##### Material for the task

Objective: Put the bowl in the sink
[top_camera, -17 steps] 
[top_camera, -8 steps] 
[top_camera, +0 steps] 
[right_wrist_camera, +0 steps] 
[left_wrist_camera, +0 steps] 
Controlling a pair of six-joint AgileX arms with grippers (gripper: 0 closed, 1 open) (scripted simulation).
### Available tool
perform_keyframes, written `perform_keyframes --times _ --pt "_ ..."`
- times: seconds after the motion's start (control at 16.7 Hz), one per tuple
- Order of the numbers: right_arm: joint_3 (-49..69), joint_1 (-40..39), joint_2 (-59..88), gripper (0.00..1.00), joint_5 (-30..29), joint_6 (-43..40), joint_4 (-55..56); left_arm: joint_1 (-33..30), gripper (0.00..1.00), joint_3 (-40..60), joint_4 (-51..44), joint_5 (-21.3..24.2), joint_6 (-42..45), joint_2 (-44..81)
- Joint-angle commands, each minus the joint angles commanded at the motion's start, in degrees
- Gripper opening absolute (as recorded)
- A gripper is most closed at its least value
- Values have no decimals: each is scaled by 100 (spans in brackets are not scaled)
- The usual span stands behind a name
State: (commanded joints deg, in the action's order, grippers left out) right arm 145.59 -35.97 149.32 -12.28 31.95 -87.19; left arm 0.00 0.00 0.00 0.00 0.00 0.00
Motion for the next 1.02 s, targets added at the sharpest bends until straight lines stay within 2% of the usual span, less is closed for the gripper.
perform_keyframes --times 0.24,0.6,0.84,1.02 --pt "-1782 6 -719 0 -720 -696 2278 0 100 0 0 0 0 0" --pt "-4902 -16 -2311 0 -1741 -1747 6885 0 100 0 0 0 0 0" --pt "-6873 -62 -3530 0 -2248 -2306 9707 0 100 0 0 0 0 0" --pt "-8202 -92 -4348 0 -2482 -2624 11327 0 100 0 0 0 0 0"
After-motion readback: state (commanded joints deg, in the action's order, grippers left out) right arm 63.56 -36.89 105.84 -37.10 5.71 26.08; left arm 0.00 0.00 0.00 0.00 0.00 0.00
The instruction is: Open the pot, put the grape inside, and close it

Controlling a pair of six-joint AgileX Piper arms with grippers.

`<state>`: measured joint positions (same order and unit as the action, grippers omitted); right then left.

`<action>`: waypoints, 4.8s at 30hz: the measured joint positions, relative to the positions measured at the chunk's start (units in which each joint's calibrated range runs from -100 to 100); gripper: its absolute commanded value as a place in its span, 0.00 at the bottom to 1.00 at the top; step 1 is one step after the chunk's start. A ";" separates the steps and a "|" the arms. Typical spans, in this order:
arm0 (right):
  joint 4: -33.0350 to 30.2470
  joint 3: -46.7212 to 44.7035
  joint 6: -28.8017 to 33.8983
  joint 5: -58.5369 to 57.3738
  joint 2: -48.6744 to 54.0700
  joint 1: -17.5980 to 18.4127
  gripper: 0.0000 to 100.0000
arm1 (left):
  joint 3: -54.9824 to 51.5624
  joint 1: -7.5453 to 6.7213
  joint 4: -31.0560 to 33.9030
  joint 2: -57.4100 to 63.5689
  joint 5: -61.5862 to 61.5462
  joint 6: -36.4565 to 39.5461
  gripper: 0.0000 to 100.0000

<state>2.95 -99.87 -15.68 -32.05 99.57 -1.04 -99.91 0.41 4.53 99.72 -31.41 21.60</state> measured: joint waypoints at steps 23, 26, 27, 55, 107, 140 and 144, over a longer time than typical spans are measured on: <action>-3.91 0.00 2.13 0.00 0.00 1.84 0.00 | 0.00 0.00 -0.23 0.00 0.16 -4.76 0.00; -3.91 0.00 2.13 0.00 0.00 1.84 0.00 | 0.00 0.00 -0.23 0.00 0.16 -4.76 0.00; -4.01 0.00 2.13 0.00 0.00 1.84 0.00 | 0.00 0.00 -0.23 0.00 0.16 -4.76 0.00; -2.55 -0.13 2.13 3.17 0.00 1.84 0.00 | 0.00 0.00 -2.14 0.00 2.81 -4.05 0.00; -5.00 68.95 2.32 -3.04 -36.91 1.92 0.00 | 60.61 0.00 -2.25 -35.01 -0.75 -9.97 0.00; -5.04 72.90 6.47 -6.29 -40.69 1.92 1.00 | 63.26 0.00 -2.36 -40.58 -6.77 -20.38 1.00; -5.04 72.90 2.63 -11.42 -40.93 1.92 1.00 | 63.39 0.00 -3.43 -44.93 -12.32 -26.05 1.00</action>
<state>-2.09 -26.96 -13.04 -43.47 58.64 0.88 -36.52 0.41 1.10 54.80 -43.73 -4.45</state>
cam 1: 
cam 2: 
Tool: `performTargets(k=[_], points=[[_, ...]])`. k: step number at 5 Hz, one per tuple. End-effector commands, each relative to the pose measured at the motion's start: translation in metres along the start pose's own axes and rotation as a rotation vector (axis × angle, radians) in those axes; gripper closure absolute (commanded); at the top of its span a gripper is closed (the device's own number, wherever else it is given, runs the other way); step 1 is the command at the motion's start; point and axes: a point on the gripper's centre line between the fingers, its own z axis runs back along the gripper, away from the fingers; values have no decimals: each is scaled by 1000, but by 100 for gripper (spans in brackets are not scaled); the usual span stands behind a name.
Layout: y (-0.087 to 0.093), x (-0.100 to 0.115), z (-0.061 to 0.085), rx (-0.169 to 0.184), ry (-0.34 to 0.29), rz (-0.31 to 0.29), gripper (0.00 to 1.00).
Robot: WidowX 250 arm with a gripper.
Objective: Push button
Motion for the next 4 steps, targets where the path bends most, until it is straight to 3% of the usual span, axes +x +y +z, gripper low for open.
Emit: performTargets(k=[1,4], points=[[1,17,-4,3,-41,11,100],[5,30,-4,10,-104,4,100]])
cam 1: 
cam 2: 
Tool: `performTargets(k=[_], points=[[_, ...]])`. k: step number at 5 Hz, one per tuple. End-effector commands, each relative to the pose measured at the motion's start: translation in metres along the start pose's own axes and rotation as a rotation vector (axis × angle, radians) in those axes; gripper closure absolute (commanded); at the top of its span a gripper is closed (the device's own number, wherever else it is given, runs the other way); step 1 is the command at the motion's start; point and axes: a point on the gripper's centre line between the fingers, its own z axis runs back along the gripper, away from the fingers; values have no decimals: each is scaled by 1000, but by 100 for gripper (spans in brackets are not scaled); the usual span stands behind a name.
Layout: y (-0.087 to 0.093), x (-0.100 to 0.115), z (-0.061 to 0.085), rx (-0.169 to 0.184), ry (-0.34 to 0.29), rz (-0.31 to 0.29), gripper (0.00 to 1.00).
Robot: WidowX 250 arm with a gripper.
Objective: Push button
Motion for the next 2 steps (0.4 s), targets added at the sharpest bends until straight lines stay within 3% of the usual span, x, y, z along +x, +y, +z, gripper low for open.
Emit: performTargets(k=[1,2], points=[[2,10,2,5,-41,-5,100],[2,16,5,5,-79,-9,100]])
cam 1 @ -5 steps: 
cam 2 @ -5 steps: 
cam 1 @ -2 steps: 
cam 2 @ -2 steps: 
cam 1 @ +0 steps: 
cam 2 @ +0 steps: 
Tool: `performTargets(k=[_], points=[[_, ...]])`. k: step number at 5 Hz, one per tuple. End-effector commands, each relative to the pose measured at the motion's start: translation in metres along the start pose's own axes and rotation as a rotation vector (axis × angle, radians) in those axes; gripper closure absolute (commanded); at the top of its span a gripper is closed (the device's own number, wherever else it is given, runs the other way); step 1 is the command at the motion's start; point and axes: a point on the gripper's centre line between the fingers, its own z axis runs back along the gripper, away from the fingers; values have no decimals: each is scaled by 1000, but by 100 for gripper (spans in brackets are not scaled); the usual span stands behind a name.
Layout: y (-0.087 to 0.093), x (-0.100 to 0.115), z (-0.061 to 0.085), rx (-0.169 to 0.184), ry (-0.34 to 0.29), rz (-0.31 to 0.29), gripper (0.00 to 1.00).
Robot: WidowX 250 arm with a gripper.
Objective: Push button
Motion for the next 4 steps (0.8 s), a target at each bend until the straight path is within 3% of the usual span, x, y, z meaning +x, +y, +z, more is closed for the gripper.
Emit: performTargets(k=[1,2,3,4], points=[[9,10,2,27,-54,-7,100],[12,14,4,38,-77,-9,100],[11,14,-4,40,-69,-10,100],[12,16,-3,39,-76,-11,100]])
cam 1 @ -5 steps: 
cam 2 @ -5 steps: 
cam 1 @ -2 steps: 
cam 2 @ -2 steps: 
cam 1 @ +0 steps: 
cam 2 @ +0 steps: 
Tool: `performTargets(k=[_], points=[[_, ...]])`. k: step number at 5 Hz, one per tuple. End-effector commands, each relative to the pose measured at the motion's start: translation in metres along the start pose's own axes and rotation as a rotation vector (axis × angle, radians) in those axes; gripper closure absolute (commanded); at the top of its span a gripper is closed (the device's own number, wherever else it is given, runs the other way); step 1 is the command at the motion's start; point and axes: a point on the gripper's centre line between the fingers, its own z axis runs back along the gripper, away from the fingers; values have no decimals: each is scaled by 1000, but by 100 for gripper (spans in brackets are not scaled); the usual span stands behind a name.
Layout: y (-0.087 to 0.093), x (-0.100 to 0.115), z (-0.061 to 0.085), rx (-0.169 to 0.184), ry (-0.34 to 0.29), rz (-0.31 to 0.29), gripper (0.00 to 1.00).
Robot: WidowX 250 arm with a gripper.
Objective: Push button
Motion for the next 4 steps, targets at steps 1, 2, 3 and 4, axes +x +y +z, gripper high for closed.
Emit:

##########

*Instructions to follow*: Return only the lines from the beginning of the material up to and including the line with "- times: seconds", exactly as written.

*Response*:
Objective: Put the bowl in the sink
[top_camera, -17 steps] 
[top_camera, -8 steps] 
[top_camera, +0 steps] 
[right_wrist_camera, +0 steps] 
[left_wrist_camera, +0 steps] 
Controlling a pair of six-joint AgileX arms with grippers (gripper: 0 closed, 1 open) (scripted simulation).
### Available tool
perform_keyframes, written `perform_keyframes --times _ --pt "_ ..."`
- times: seconds after the motion's start (control at 16.7 Hz), one per tuple

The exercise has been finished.